Intervention de Philippe Sauquet

Réunion du mardi 7 mai 2019 à 17h00
Commission d'enquête sur l'impact économique, industriel et environnemental des énergies renouvelables, sur la transparence des financements et sur l'acceptabilité sociale des politiques de transition énergétique

Philippe Sauquet, directeur général « Stratégie et innovation », directeur général de la branche Gas, Renewables and Power (GRP) et membre du comité exécutif de la société Total :

Lorsque les premières réglementations européennes ont paru sur l'incorporation de biocomposants dans les biocarburants, il n'existait aucune norme. Des biocarburants ont été développés à base d'éthanol dans l'essence, et à base d'huile végétale dans le diesel. Un débat a ensuite eu cours sur la concurrence qui s'exerçait entre les cultures destinées à l'alimentation et celles qui étaient destinées aux biocarburants. Les surfaces disponibles pour les activités agricoles sont en effet, par définition, contraintes. Est ainsi apparu le concept de biocarburant de deuxième génération, censé ne pas entrer en concurrence avec l'alimentation humaine. Il consiste à utiliser la lignocellulose. Or cette biomasse de deuxième génération est très coûteuse, plus encore que la première. Elle correspond à la partie des plantes qui résiste le plus à l'agression et à la déconstruction de son squelette en carbone. Nous y travaillons néanmoins, en particulier dans le cadre du projet pilote BioTfuel à Dunkerque. Ses coûts sont sans commune mesure avec ceux de la première génération. Notez, pour finir, que les réglementations européennes différencient les parts de biocarburants de première et de deuxième génération pouvant être incorporées.

Le dernier débat introduit en France à l'occasion du projet de La Mède est d'une autre nature. Il consiste à attaquer le principe même selon lequel les biocarburants pourraient contribuer à la réduction des émissions de CO2. En la matière, les réglementations sont inexistantes. Nous peinons à trouver une base rationnelle aux législations prises dans certains pays, y compris en France. Aussi nous trouvons-nous dans une situation d'inconfort. Un procès médiatique a été intenté à l'huile de palme, en partie pour ses qualités gustatives – domaine dans lequel je suis incompétent. Quoi qu'il en soit, l'huile de palme est employée de longue date dans le domaine énergétique. Les premiers agriculteurs français à avoir développé la filière des biocarburants à base d'esters d'huile végétale importent depuis longtemps de l'huile de palme. Total n'est donc en rien pionnier en la matière, contrairement à ce qui a pu être dit. Sur le fond, la discussion est complexe. Les pays producteurs d'huile de palme manifestent leur incompréhension quant aux récriminations qui leur sont faites : ils affirment que s'ils devaient passer à l'huile de colza, ils utiliseraient davantage de surfaces, de pesticides et d'engrais.

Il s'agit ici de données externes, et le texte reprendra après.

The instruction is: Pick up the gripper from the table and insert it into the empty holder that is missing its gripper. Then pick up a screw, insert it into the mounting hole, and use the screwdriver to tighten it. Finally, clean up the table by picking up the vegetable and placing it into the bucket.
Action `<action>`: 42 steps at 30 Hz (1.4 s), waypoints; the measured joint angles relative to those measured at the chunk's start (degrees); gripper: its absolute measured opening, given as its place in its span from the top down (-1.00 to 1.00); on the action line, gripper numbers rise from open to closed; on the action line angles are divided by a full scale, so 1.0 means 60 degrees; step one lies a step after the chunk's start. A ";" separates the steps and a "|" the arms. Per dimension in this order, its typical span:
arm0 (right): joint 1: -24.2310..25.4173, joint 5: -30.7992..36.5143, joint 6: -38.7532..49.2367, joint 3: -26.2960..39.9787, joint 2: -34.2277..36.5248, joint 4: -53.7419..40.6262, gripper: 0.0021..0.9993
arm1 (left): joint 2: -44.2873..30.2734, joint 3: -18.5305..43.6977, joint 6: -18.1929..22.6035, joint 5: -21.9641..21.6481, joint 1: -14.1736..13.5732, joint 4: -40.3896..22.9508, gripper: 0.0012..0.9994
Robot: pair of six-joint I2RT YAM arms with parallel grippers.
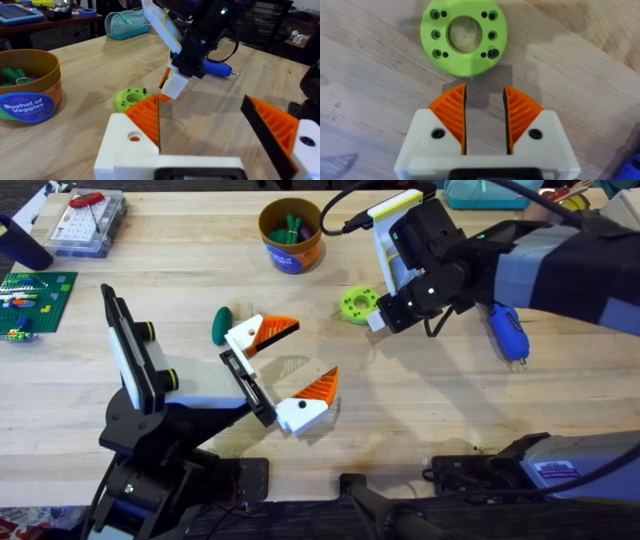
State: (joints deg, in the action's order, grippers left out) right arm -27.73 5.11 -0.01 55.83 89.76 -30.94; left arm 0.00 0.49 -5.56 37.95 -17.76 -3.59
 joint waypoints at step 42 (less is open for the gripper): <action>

La Malaisie et l'Indonésie sont manifestement trop éloignées de nos contrées pour arriver à s'y faire entendre. Des pays africains produisent aussi de l'huile de palme et préfèrent rester silencieux dans ce débat. À ce sujet, je vous encourage à écouter les experts du Centre de coopération internationale en recherche agronomique pour le développement (CIRAD). Les grands spécialistes de l'huile de palme et des semences de palmiers à huile sont en effet français et représentés par cet organisme.